Highlights

Stem cell signaling

30 Aug 2011

Tyrosine phosphorylation profiles illuminate the molecular basis of self-renewal in human embryonic stem cells

 

© iStockphoto.com/luismmolina

The manipulation of human embryonic stem cells (hESCs) has enormous potential for drug screening, as well as for treating cancers and a variety of other diseases. Yet much remains to be learned about how to optimize the expansion and differentiation of hESCs into specific cell types. Andre Choo at the A*STAR Bioprocessing Technology Institute and co-workers at the Netherlands Proteomics Centre have now quantified early signaling events triggered by activation of a growth factor that is important for maintaining cultured hESCs in an undifferentiated state.

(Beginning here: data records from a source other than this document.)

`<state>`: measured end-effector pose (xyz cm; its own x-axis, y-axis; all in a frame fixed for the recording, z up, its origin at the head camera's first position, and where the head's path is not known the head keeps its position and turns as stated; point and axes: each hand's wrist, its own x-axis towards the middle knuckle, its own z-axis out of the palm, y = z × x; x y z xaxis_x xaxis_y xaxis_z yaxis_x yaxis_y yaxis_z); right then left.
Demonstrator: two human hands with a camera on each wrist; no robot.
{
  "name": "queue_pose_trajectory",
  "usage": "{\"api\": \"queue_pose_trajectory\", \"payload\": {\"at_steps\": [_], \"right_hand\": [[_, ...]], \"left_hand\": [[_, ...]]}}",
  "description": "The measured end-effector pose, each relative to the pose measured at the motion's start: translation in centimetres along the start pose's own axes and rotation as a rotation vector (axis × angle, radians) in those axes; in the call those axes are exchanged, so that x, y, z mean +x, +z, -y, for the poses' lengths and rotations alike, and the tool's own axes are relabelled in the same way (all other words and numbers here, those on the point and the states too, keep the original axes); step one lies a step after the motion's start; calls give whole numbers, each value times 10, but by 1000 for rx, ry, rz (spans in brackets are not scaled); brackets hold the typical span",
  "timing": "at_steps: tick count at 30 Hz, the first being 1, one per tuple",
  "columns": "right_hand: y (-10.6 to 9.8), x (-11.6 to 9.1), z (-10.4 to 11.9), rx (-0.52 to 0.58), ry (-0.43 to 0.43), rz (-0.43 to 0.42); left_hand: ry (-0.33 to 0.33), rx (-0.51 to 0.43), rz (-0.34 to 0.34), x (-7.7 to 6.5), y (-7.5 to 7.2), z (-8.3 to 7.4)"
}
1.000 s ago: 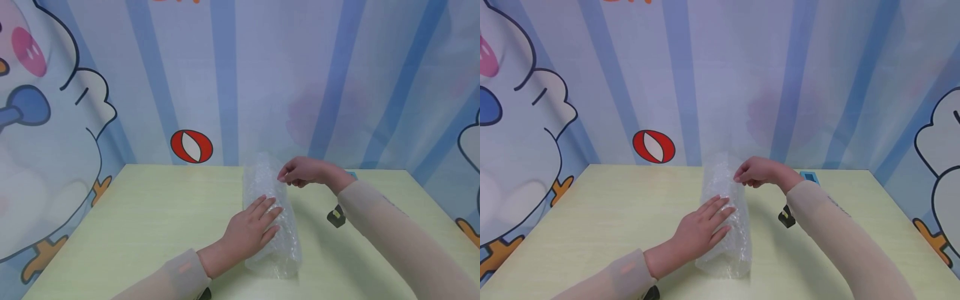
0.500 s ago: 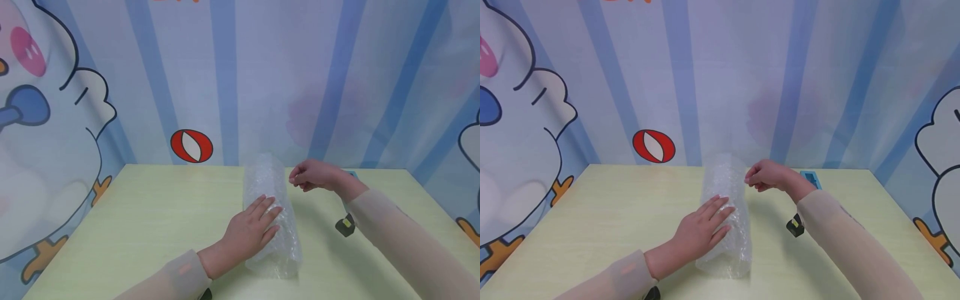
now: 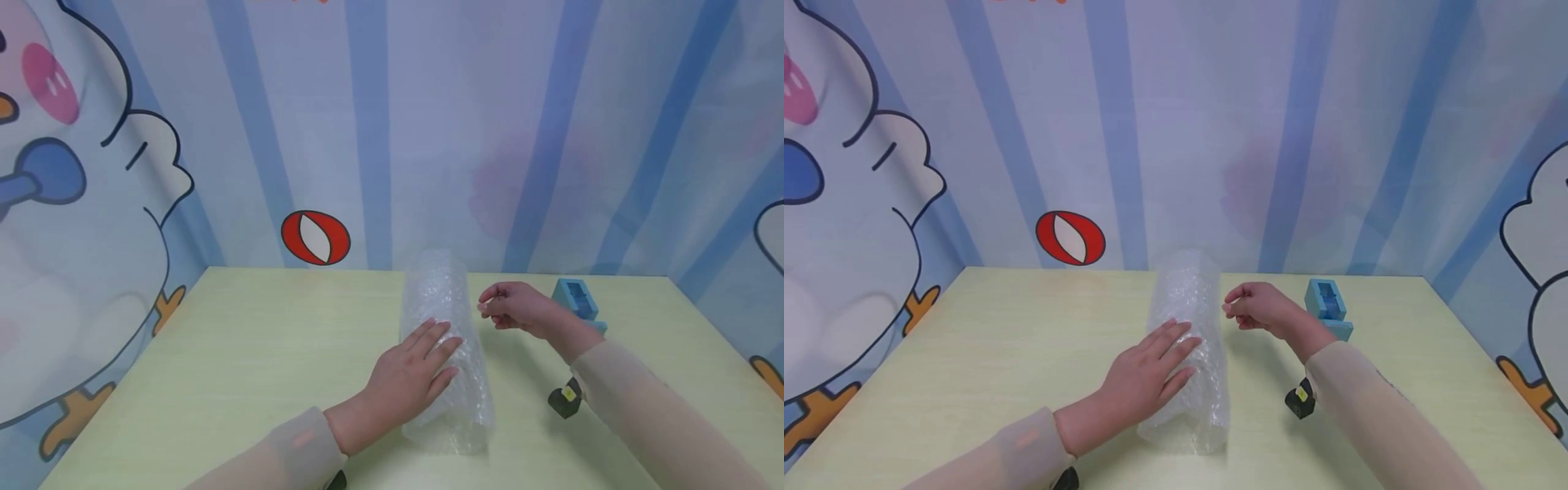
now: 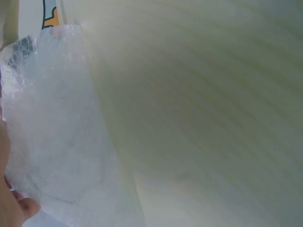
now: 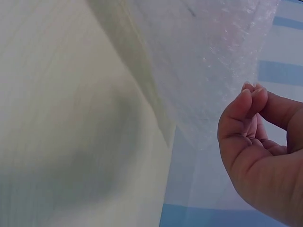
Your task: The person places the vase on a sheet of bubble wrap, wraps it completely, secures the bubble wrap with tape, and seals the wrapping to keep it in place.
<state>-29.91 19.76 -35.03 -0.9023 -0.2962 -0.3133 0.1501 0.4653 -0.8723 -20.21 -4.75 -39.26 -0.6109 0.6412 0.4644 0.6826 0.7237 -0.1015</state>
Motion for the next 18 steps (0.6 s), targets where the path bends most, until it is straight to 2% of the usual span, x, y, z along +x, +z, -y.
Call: {"api": "queue_pose_trajectory", "payload": {"at_steps": [10, 18], "right_hand": [[6, -4, -7, 59, -22, -37], [13, -2, -19, 150, 23, -32]], "left_hand": [[7, -4, 2, 1, 0, 1], [6, -2, 29, 1, -2, 0]]}}
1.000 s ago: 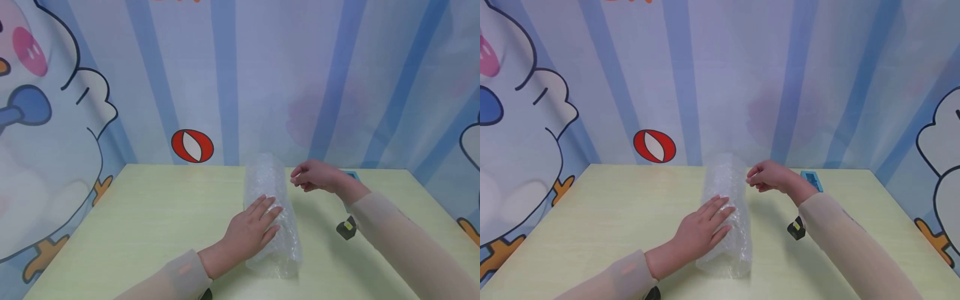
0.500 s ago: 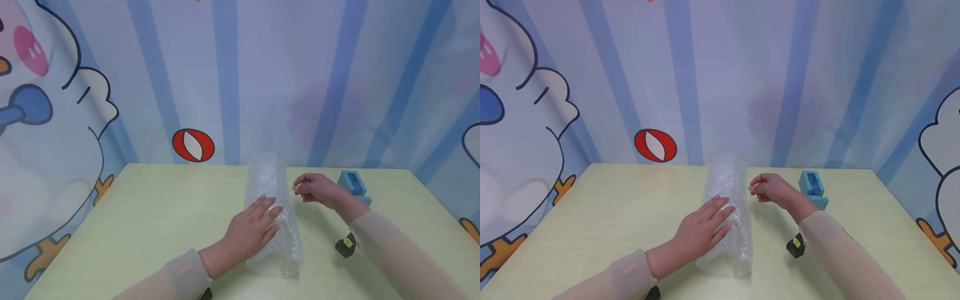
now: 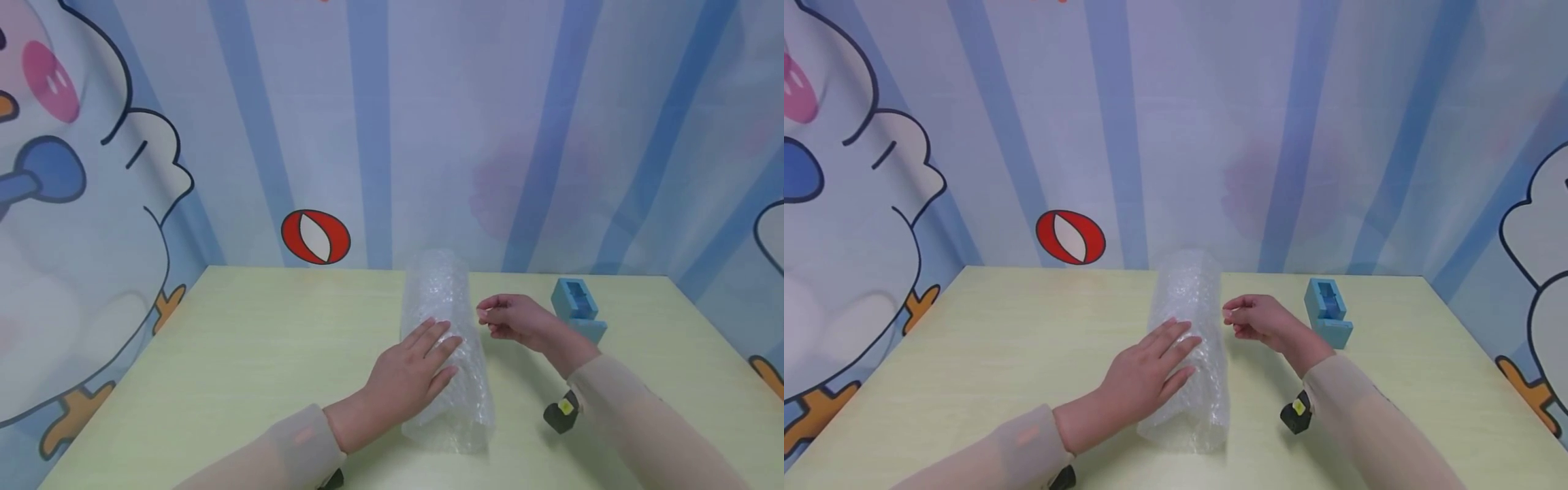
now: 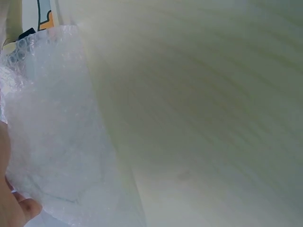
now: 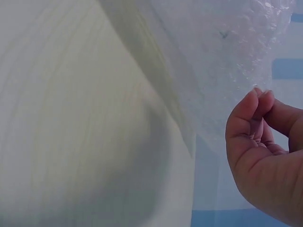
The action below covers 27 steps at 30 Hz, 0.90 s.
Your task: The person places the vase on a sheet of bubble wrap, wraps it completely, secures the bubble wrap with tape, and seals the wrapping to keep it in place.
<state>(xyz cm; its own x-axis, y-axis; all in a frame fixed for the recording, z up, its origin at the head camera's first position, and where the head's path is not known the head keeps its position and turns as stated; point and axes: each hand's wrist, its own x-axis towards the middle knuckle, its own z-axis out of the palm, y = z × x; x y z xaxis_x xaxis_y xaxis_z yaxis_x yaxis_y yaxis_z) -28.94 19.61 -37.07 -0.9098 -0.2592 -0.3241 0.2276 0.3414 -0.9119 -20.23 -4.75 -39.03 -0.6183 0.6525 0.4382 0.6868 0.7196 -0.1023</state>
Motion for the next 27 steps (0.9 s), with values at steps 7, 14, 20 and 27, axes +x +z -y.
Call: {"api": "queue_pose_trajectory", "payload": {"at_steps": [7, 14, 20, 27], "right_hand": [[5, 2, -13, 97, 3, 24], [11, 9, -22, 196, 27, 87], [7, 16, -24, 221, 72, 166], [0, 17, -19, 236, 140, 256]], "left_hand": [[3, 3, -12, 1, 1, 0], [-3, -24, -31, 0, 4, 0], [-8, -46, -24, -1, 3, 1], [-17, -79, -19, 0, 5, -1]]}}
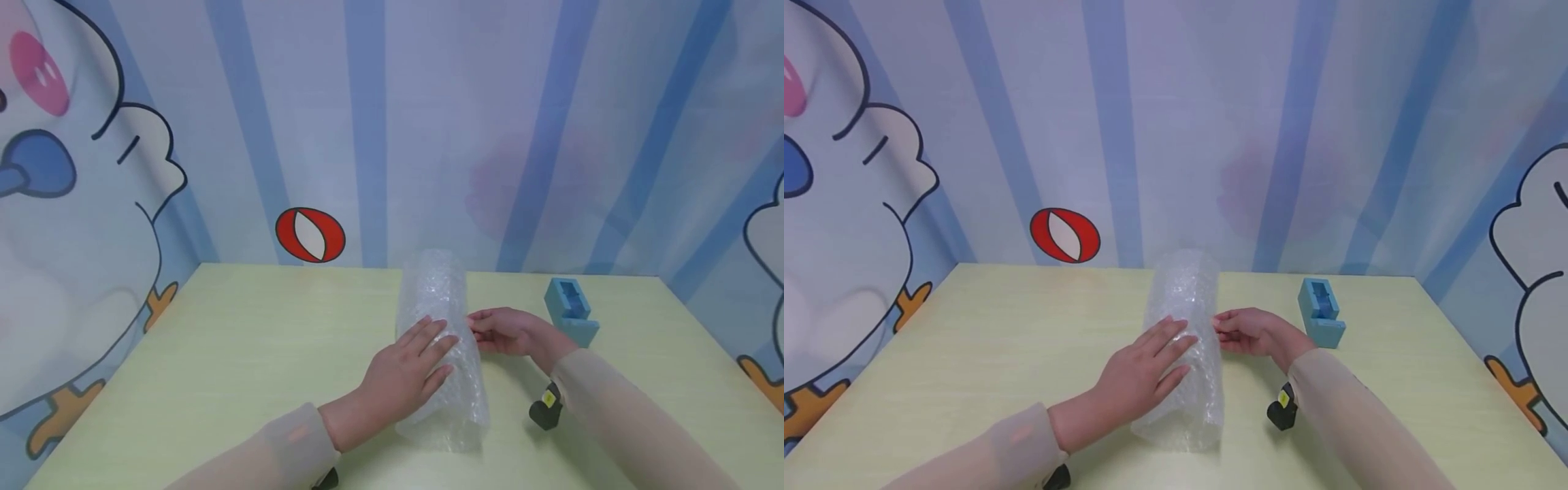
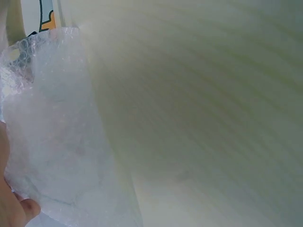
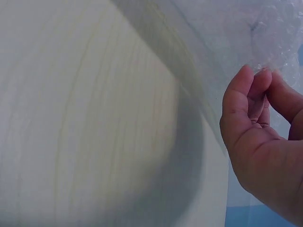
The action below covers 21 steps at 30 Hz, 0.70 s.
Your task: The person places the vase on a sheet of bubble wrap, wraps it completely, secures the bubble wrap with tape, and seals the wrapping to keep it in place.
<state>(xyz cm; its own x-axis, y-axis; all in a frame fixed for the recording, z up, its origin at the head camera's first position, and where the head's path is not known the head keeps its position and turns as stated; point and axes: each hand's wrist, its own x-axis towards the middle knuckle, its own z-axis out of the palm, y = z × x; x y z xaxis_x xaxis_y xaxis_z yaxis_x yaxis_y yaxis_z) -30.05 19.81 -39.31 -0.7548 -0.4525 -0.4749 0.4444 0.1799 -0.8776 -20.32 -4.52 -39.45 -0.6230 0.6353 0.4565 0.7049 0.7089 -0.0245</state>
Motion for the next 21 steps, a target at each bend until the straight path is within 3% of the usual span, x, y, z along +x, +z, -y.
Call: {"api": "queue_pose_trajectory", "payload": {"at_steps": [6, 15, 21], "right_hand": [[4, 1, 7, -59, -3, -31], [9, 0, 14, -132, 5, -104], [10, -3, 13, -192, -7, -139]], "left_hand": [[7, 14, -22, -1, 1, 2], [-18, -24, 34, -1, -5, 2], [-9, -18, 33, -3, -2, 2]]}}
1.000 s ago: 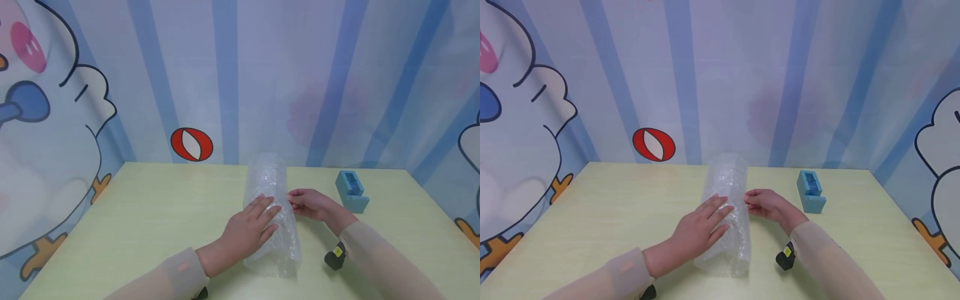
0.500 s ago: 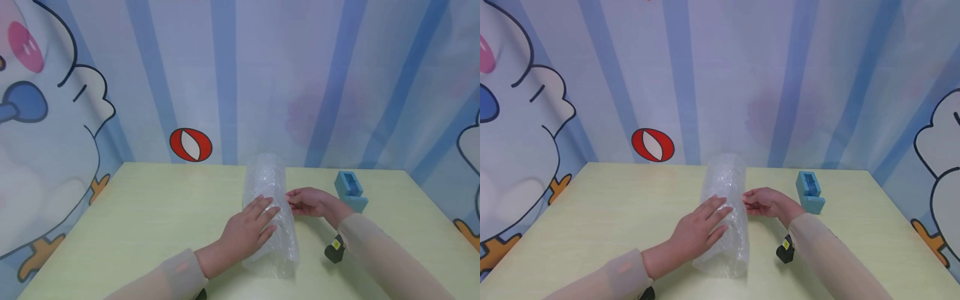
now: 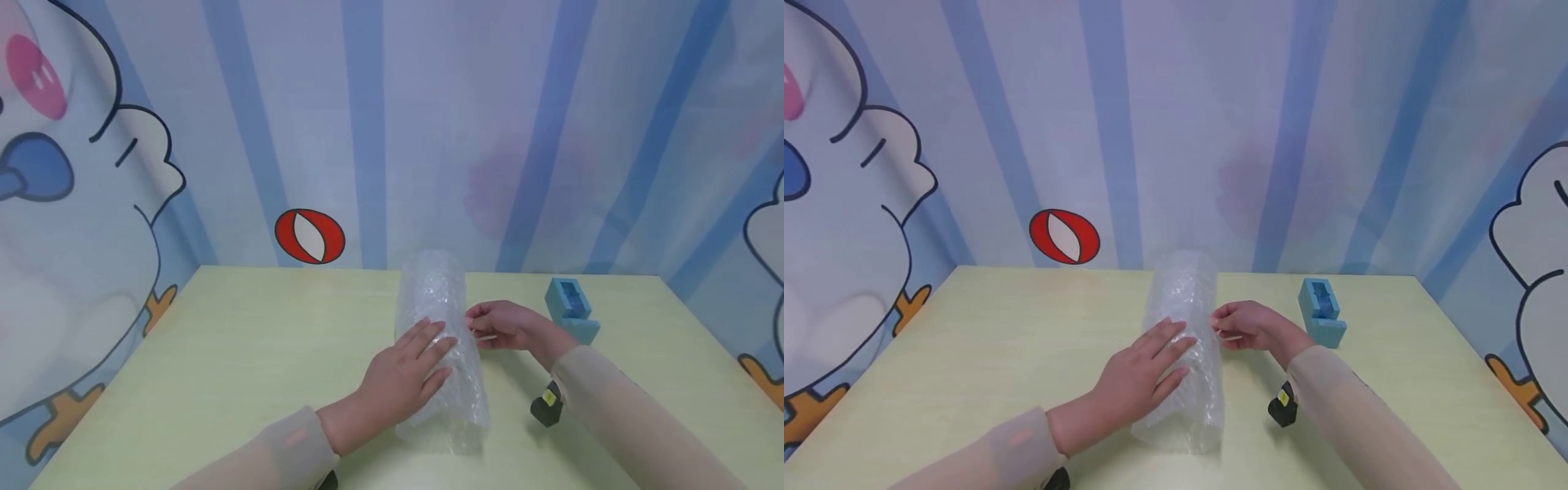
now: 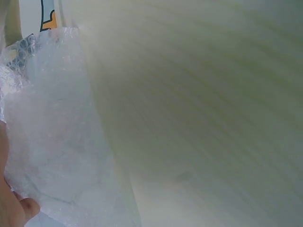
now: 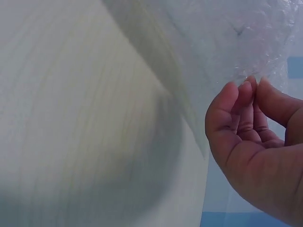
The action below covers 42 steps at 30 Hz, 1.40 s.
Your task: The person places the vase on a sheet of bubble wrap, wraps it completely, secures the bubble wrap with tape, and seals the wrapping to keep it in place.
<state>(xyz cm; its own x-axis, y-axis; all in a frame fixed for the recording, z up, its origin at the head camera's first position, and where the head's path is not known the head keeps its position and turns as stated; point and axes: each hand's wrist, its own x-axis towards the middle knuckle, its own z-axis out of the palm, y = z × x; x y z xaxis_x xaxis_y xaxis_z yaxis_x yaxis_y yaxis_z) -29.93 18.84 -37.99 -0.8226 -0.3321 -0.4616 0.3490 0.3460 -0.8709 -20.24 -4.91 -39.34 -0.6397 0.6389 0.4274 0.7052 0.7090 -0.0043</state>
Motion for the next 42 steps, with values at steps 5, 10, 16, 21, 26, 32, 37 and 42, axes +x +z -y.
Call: {"api": "queue_pose_trajectory", "payload": {"at_steps": [5, 10, 16, 21, 26, 32, 37, 42], "right_hand": [[3, -4, -3, -45, -45, -1], [3, -2, -3, -44, -68, -2], [1, -2, 0, -53, -84, -3], [4, -2, -1, -60, -97, -33], [11, -3, -5, 14, -93, -64], [16, -2, -13, 180, -56, -5], [20, -2, -16, 239, -21, -24], [28, -6, -17, 213, -16, -103]], "left_hand": [[0, -8, 18, -2, 0, 0], [-1, -11, 13, -1, -1, 0], [-5, -18, 11, 1, -1, 0], [-10, -25, 17, 2, -1, 0], [-16, -45, 27, 2, -2, -1], [-19, -40, 19, 1, -2, -1], [-29, -49, 28, 2, -3, -2], [-48, -69, 78, 3, -5, -4]]}}
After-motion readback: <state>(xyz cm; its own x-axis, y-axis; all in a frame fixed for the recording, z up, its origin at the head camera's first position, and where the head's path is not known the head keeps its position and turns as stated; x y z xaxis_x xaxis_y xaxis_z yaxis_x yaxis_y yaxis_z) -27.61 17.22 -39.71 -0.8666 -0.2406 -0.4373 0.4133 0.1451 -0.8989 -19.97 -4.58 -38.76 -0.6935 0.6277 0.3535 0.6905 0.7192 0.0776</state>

The culture supplement fibroblast growth factor-2 (FGF-2) is known to activate receptor tyrosine kinases, which are key players in the complex molecular circuitry that controls whether stem cells self-renew indefinitely or differentiate into any of the cell types found in the adult body. Dynamic changes in the way that protein signaling intermediates are tagged with phosphate groups on serine, threonine or tyrosine residues are known to control cell proliferation and development by ultimately changing patterns of gene expression and protein activity. However, quantitatively determining the sites and regulation of phosphorylation remains a major challenge. In addition, whereas previous studies have paid much attention to proteome-wide analysis of serine and threonine phosphorylation, relatively little work has been done on tyrosine phosphorylation.

Choo and his co-workers used mass spectrometry to show that exposure of FGF-2-starved cells to FGF-2 rapidly changed levels of phosphorylation at 735 tyrosine residues on 430 proteins. “We have done this at a scale unmatched by prior studies of tyrosine phosphorylation in stem cells,” says Choo. Besides known targets of FGF-2 signaling, such as the mitogen-activated protein kinase (MAPK) and phosphoinositide 3-kinase (PI3-K) pathways, they detected the activation of several other tyrosine kinase receptors such as epidermal growth factor, insulin, ephrin and vascular endothelial growth factor receptors. Moreover, increased phosphorylation of Src kinase substrates supports an emerging role of reorganization of the actin cytoskeleton in controlling pluripotency, and implicates FGF-2 in controlling this process.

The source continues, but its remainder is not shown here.